#### THE TASK
Beneath this task are records; print exactly the stretch of them from the line with "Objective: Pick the" through the line with "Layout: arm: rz", both ends included.

#### GIVEN ENTRIES
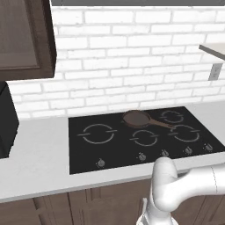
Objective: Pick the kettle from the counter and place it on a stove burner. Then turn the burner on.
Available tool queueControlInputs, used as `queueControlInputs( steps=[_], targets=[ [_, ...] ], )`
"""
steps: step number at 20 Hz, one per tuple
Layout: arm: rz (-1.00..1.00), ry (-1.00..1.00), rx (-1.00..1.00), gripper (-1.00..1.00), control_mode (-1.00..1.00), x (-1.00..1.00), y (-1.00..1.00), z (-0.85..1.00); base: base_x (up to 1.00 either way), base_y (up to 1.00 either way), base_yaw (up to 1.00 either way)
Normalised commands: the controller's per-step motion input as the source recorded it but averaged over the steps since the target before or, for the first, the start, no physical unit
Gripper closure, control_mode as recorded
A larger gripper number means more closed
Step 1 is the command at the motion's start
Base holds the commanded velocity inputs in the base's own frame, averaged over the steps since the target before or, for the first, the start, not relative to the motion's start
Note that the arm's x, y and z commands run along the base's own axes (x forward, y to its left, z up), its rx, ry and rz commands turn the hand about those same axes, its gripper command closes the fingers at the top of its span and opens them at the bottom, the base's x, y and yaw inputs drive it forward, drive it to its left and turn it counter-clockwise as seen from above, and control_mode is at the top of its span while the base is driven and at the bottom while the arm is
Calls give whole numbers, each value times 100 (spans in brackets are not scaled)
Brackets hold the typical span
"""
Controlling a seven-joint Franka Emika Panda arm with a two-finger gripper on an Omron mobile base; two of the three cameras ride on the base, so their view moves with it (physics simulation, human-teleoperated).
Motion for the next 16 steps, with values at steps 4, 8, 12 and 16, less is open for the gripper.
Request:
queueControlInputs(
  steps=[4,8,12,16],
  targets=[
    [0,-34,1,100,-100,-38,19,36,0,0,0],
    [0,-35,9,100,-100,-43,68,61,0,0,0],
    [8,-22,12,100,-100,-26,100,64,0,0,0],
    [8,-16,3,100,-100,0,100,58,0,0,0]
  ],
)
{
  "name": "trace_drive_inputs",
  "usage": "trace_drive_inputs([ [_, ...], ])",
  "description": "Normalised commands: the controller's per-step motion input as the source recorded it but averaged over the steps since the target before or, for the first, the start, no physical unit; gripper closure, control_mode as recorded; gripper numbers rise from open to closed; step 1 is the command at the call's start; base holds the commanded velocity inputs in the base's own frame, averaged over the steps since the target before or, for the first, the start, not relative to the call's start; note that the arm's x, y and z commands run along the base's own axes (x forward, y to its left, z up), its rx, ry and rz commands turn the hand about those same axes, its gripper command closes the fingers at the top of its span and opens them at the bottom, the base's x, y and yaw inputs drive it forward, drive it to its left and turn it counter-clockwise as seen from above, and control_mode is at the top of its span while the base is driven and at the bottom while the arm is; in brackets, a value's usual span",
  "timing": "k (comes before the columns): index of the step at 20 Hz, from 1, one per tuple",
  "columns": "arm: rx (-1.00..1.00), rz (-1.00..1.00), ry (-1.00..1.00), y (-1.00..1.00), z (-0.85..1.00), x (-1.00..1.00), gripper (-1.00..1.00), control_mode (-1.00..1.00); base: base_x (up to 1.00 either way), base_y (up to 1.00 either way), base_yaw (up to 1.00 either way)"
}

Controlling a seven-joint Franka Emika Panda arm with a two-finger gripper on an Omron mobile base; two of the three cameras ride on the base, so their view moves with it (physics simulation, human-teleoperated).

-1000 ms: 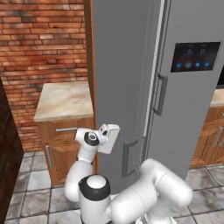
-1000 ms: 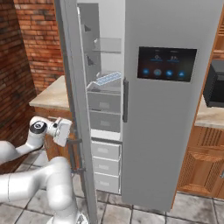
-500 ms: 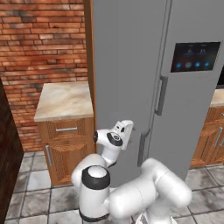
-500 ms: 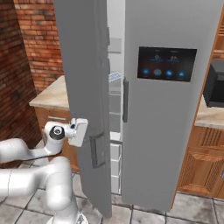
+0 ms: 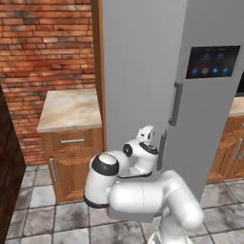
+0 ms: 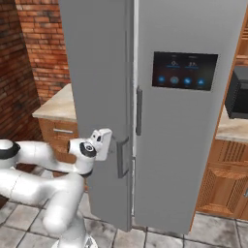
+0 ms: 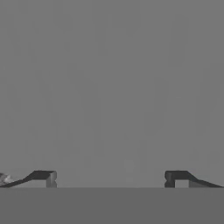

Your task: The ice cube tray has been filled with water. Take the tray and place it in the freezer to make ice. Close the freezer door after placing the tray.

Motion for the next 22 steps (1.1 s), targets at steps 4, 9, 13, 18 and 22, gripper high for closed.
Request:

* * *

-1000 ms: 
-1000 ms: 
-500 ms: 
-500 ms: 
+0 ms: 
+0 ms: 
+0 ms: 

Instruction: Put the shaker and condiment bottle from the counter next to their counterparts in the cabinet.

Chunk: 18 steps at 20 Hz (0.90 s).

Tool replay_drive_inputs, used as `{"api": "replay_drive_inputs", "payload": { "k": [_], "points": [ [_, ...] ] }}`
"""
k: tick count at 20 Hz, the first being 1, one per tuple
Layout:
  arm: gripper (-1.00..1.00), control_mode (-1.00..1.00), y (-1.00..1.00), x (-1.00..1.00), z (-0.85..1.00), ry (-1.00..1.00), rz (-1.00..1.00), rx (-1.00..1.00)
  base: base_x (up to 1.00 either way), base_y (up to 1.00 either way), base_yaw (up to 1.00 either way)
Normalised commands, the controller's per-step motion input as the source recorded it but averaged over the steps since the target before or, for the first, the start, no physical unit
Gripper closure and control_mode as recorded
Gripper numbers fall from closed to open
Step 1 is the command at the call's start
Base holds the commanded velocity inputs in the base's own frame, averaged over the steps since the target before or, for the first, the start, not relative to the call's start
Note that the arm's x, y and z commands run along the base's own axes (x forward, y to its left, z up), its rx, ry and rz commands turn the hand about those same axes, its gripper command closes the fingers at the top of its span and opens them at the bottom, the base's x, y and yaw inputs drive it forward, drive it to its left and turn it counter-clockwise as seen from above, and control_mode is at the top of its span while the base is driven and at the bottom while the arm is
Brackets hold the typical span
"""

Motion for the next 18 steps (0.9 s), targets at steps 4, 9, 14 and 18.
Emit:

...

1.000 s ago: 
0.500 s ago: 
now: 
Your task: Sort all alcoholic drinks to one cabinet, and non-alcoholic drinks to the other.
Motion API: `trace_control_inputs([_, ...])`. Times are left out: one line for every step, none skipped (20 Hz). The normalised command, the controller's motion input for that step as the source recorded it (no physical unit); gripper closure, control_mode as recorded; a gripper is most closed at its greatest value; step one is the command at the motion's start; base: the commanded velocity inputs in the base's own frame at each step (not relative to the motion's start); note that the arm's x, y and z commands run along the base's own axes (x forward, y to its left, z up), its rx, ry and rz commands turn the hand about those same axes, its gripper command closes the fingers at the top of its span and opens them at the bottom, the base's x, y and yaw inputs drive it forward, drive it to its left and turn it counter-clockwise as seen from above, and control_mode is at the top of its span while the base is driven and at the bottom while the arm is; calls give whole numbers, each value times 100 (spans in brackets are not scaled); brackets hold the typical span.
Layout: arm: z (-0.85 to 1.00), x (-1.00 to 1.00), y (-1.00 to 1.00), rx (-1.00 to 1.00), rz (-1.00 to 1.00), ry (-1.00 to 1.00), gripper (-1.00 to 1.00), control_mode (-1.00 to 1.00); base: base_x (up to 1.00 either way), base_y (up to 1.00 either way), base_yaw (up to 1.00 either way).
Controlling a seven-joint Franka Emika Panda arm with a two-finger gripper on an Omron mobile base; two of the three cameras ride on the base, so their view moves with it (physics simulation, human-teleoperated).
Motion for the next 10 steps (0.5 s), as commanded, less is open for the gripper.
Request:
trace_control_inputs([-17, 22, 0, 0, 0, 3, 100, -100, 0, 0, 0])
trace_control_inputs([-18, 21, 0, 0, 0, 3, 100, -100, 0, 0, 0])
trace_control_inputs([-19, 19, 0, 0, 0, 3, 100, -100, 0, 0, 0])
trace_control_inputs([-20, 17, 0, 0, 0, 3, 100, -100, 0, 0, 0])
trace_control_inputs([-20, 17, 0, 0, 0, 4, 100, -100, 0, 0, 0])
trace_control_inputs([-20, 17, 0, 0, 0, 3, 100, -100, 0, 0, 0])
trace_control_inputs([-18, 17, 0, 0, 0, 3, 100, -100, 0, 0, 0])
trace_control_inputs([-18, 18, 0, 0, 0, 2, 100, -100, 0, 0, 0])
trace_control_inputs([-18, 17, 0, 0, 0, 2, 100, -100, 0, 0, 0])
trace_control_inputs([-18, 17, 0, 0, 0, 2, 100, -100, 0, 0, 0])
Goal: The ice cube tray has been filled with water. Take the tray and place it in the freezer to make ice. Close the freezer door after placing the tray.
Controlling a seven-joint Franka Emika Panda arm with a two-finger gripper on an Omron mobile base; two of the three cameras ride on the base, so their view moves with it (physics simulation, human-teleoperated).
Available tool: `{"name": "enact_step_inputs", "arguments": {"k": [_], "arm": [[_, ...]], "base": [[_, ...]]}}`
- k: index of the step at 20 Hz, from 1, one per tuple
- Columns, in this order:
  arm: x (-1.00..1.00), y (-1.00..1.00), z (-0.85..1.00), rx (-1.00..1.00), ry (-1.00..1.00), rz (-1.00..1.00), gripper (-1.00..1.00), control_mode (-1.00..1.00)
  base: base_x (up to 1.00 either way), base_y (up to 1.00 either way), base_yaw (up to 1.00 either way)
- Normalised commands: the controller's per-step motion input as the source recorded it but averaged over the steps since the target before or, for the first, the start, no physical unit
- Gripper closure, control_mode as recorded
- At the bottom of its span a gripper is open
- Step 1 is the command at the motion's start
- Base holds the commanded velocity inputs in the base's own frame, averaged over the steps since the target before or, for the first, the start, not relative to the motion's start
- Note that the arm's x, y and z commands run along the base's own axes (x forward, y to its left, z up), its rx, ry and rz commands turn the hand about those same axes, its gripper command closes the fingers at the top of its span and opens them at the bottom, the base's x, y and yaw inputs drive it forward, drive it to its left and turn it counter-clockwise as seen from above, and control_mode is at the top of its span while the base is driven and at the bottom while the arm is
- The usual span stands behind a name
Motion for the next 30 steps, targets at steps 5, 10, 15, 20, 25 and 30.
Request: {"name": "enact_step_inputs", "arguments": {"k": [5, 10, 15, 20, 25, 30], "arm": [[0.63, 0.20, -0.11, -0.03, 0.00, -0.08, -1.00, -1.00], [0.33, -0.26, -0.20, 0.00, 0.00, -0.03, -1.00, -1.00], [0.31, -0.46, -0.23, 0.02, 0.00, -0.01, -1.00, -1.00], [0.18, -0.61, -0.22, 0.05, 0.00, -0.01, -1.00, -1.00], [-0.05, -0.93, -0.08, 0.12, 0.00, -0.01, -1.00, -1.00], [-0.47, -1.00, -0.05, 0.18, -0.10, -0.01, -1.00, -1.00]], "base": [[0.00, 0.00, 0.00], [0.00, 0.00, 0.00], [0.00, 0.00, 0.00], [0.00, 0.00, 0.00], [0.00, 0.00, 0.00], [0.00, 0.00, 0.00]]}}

#### RESULT OF THIS EXERCISE
Objective: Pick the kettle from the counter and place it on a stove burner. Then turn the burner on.
Available tool queueControlInputs, used as `queueControlInputs( steps=[_], targets=[ [_, ...] ], )`
"""
steps: step number at 20 Hz, one per tuple
Layout: arm: rz (-1.00..1.00), ry (-1.00..1.00), rx (-1.00..1.00), gripper (-1.00..1.00), control_mode (-1.00..1.00), x (-1.00..1.00), y (-1.00..1.00), z (-0.85..1.00); base: base_x (up to 1.00 either way), base_y (up to 1.00 either way), base_yaw (up to 1.00 either way)

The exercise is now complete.